WORK TO BE COMPLETED – Please copy exactly every line from the one that contains "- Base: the" to the end of the data below, with both ends included and no other lines.

*** DATA SEGMENT ***

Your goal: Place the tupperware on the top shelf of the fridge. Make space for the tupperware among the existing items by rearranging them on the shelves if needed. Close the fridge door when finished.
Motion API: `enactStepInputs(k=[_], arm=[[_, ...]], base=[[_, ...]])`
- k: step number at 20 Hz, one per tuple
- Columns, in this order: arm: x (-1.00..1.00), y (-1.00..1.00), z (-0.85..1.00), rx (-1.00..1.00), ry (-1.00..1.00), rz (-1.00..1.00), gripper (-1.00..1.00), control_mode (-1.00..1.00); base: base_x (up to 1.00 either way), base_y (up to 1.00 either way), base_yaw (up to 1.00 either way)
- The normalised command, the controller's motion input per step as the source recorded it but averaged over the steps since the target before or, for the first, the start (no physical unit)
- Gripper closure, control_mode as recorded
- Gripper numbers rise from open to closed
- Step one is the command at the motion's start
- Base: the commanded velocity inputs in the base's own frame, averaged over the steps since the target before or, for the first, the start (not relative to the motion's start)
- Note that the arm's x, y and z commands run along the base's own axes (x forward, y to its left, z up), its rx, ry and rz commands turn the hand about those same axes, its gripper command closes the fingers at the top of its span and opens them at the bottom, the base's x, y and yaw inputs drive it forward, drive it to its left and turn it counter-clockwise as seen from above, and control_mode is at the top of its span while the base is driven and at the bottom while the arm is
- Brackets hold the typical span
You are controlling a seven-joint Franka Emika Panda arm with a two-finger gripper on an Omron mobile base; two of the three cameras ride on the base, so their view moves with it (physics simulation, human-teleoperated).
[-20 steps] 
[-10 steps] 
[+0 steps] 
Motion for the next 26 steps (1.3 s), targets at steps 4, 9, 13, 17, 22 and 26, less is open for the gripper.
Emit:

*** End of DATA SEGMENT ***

OUTPUT OF THE EXERCISE –
- Base: the commanded velocity inputs in the base's own frame, averaged over the steps since the target before or, for the first, the start (not relative to the motion's start)
- Note that the arm's x, y and z commands run along the base's own axes (x forward, y to its left, z up), its rx, ry and rz commands turn the hand about those same axes, its gripper command closes the fingers at the top of its span and opens them at the bottom, the base's x, y and yaw inputs drive it forward, drive it to its left and turn it counter-clockwise as seen from above, and control_mode is at the top of its span while the base is driven and at the bottom while the arm is
- Brackets hold the typical span
You are controlling a seven-joint Franka Emika Panda arm with a two-finger gripper on an Omron mobile base; two of the three cameras ride on the base, so their view moves with it (physics simulation, human-teleoperated).
[-20 steps] 
[-10 steps] 
[+0 steps] 
Motion for the next 26 steps (1.3 s), targets at steps 4, 9, 13, 17, 22 and 26, less is open for the gripper.
Emit:

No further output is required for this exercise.